よくみると少年の手にはたくさんの傷がついている。かなり危険なことをして稼いだのだろう。
「そ、それなら儂らが追加で払わせて貰う……」
「こ、これならどうだ?」
まわりの人が少年に持っているお金をそれぞれ渡していく。
「どうするんだ、レフィ? 受け取るのか?」
神狼の姿に戻り、今はレフィの肩に乗っているリルが小声で聞いてくる。
さすがに今の状況を見てお金を受け取れるはずもなかった。でも、何も貰わないというのも……そうだ。
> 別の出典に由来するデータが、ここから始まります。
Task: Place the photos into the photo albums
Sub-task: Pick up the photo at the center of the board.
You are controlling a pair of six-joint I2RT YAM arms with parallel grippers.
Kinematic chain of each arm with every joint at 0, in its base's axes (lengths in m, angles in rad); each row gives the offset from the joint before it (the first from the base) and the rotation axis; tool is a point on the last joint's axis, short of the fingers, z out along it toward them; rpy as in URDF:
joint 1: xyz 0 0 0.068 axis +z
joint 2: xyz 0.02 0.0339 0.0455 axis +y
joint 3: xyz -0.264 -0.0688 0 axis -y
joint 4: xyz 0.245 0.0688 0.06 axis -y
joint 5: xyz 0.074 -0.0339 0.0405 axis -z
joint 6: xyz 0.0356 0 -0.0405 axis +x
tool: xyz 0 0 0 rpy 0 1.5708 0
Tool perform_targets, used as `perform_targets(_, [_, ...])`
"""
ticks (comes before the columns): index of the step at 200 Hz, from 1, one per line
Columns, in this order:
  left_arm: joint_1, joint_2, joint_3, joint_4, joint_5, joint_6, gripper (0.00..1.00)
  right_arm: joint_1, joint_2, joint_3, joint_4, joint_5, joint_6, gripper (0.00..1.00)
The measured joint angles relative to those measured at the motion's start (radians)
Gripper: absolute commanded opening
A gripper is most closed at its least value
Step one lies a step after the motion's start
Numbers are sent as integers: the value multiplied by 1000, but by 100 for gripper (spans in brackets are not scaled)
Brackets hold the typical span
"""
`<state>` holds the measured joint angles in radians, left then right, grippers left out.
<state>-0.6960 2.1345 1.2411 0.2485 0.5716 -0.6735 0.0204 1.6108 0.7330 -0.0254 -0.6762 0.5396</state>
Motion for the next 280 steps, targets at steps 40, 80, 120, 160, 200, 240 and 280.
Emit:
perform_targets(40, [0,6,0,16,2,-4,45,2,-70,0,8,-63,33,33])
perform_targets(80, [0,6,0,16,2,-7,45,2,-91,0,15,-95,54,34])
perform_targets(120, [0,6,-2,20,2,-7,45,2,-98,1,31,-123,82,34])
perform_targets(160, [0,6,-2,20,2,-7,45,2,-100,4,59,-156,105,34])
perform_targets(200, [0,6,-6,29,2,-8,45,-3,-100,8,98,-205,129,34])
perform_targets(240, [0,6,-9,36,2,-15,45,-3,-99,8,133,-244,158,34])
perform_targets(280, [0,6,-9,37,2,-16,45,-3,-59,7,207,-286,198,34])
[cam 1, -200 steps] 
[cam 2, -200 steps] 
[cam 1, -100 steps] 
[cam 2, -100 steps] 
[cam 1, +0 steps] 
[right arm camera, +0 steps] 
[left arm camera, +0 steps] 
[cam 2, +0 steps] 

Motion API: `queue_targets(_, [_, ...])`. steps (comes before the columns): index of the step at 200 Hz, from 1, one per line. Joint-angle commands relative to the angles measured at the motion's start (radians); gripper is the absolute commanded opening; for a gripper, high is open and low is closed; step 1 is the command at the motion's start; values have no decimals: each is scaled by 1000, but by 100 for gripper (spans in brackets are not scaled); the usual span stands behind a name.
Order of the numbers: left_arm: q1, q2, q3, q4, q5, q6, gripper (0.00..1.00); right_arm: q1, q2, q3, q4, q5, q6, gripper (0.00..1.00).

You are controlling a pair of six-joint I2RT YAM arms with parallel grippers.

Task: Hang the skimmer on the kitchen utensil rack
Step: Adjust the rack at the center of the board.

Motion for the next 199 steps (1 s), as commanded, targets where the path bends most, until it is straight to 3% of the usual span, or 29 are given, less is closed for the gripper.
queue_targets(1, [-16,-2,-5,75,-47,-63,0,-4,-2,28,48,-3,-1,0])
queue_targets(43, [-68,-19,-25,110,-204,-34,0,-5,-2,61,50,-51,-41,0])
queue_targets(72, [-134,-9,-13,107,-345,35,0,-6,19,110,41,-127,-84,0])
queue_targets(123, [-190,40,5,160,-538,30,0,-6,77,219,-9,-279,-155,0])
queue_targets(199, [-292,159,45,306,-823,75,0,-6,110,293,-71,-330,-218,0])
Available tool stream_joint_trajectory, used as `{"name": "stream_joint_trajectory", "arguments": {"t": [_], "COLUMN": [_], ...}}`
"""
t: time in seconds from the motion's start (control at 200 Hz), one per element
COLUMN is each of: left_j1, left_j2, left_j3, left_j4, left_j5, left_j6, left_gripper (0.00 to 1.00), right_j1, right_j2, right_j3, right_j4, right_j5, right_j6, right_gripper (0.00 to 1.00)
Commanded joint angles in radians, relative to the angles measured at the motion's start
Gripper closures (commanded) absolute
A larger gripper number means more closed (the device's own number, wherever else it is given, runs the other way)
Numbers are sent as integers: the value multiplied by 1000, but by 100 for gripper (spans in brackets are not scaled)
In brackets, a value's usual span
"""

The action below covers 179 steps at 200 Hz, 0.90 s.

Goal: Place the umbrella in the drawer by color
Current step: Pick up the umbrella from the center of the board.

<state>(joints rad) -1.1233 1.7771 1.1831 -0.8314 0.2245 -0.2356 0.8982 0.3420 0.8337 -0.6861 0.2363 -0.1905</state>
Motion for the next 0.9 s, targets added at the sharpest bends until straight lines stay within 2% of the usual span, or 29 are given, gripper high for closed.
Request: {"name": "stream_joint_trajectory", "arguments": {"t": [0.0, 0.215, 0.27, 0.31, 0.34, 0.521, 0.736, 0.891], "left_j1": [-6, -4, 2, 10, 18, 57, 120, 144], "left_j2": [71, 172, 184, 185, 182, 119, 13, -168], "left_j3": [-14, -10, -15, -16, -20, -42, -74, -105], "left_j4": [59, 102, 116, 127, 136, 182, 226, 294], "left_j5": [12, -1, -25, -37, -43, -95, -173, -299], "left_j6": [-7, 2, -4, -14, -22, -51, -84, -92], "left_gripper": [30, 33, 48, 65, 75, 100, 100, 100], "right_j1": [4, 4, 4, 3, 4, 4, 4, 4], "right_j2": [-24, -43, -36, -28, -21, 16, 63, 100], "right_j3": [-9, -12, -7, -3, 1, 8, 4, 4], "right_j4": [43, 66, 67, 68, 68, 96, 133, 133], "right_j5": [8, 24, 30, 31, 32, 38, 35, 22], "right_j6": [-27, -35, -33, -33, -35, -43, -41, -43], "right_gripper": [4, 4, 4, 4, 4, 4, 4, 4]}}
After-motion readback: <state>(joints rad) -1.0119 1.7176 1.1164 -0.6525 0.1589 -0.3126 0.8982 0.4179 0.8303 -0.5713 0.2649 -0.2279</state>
「わかりました。それならまた次に僕が来たときに歓迎してください。町を正常な状態に戻して……。これでどうですか?」
これから町を復興していくとなるとかなり大変だろう。まだ領主が消えただけで根強く残った贈賄の制度は残っているのだから……。
もちろん魔法部隊長がすぐに正してくれると思うけど。
ただ、少年は驚き、そして、目に涙を浮かべていた。
「あ、ありがとうございます……。御使い様……」
本当に嬉しそうに感謝されるとなんだか恥ずかしくなり、少し照れていたレフィ。
「では、僕はこれで失礼しますね」
この町には意外と長居をしてしまったので、先を急がないと……。
「あっ、待ってください……」
少年が声をかけてくる。そして、ズボンのポケットから木で出来た笛を取り出していた。
「これ、お礼に使ってください。何かあったときにならしてくれれば急いで駆けつけますので……」
いやいや、こんなただの笛だと聞こえないでしょ……と思いながらも素直に受け取る。
「ありがとうございます。何かあったときは使わせていただきますね」
レフィが微笑みかけると少年は嬉しそうにはにかみ返してくれる。
◇
「それじゃあ今度こそ聖教国に向かおうか?」
町の外に出るとリルの背中に乗る。
「そうだな。もう少しでたどり着くからな。私が全力で走って二日ほどの距離だな」
「それじゃあよろしくお願いね」
「聖教国ってどんなところなんだろうね?」
ルルカが楽しそうに尋ねてくる。
「僕は行ったことないんだけど、信仰が厚い人が集まってる国みたいだね」
「つまり御使いって呼ばれてるお兄ちゃんが敬われるんだね」
それを聞いた瞬間に行きたくなくなったが、それでも行かないとずっと聖女になってくれと言ってくるんだろうな。
「はぁ……、僕が言ってなんとかなると良いなぁ……」
◇◇◇◇◇
聖教国の神殿の中で教祖と一人の男が話し合っていた。
「近くの町で御使い様が現れただと!?」
「はいっ、信者の話ですので間違いないかと……」
「ぐっ……、それとは別に聖女もいたという報告も受けておる。一体どう動けば良いんだ?」
「簡単なことではないでしょうか?」
「なにっ!?」
「どちらも手中に収めてしまえばこのミクロマルク聖教国はさらに他国から一目置かれる国になるでしょう」
「それもそうだな……」
部屋の中に男達の笑い声が響き渡る。